- Conference: Big Sky Conference
- Record: 20–8 (11–3 Big Sky)
- Head coach: Neil McCarthy (2nd season);
- Home arena: Wildcat Gym

= 1976–77 Weber State Wildcats men's basketball team =

American college basketball season

The 1976–77 Weber State Wildcats men's basketball team represented Weber State College during the 1976–77 NCAA Division I basketball season. Members of the Big Sky Conference, the Wildcats were led by second-year head coach Neil McCarthy and played their home games on campus at Wildcat Gym in Ogden, Utah. They were 19–7 overall in the regular season and 11–3 in conference play.

Weber State was second in the regular season standings and qualified for the four-team conference tournament, hosted by Idaho State in
Pocatello. The Wildcats won their semifinal by a point over underdog Gonzaga; and advanced to the final again, this time to host Idaho State; the teams had split the season series with home wins. The trend continued as Idaho State won the tournament final at home by six points. They advanced to the NCAA Tournament's Elite Eight, upsetting #2 UCLA in the Sweet Sixteen.
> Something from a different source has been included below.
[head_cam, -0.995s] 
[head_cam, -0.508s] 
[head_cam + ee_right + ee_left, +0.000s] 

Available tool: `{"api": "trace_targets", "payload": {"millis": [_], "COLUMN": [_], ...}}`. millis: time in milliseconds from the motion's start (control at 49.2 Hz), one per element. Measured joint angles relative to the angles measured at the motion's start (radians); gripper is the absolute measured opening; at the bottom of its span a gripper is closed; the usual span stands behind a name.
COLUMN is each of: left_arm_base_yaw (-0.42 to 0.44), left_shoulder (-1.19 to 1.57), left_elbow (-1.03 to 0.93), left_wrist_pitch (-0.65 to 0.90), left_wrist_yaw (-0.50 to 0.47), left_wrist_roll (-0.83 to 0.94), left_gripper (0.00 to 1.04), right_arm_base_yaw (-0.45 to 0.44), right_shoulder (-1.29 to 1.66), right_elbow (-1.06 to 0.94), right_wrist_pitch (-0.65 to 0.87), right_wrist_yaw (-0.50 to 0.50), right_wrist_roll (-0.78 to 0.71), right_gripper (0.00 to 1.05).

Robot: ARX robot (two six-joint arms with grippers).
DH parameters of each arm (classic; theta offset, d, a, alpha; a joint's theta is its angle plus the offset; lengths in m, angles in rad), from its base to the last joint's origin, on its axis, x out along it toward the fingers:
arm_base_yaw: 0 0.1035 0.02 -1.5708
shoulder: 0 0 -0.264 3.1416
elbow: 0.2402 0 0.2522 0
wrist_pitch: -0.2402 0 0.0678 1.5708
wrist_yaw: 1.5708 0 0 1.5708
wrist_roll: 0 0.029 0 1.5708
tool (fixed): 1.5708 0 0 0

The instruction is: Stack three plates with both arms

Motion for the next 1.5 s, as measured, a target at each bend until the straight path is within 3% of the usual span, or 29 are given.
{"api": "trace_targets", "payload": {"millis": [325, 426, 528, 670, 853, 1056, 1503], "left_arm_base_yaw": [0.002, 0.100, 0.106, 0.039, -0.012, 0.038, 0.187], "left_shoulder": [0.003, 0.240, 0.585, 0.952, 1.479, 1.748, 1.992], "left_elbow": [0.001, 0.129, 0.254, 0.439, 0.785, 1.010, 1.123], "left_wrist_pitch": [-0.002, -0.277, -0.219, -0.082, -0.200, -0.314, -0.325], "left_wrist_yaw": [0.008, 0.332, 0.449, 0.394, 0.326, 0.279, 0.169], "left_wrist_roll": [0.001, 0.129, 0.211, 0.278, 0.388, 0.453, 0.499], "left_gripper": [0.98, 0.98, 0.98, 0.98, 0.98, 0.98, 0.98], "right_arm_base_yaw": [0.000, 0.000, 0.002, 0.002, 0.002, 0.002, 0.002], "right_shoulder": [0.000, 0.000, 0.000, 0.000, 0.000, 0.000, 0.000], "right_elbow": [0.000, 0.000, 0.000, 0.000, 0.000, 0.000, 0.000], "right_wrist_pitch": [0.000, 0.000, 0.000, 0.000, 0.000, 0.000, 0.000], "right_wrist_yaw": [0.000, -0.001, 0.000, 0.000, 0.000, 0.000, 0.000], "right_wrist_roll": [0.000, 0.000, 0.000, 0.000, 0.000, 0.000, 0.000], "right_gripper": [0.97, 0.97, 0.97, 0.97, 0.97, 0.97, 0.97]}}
It remains the best-ever showing in the NCAA tournament by a Big Sky team.

Forward Stan Mayhew was named to the all-conference team, center Jim Erickson was on the second team, and freshman guard Mark Mattos was honorable mention.

Weber State appeared in the first five finals of the conference tournament, and won the next three (1978, 1979, 1980).

This was the last season in Wildcat Gym (now Swenson Gym); the new Dee Events Center opened in November 1977.

==Postseason results==

| Date time, TV | Rank^{#} | Opponent^{#} | Result | Record | Site (attendance) city, state |
Big Sky tournament
| Fri, March 4 7:00 pm | (2) | vs. (3) Gonzaga Semifinal | W 69–68 | 20–7 | ISU Minidome (4,427) Pocatello, Idaho |
| Sat, March 5 8:00 pm | (2) | at (1) Idaho State Final | L 55–61 | 20–8 | ISU Minidome (9,300) Pocatello, Idaho |
*Non-conference game. ^{#}Rankings from AP poll. (#) Tournament seedings in parentheses. All times are in Mountain time.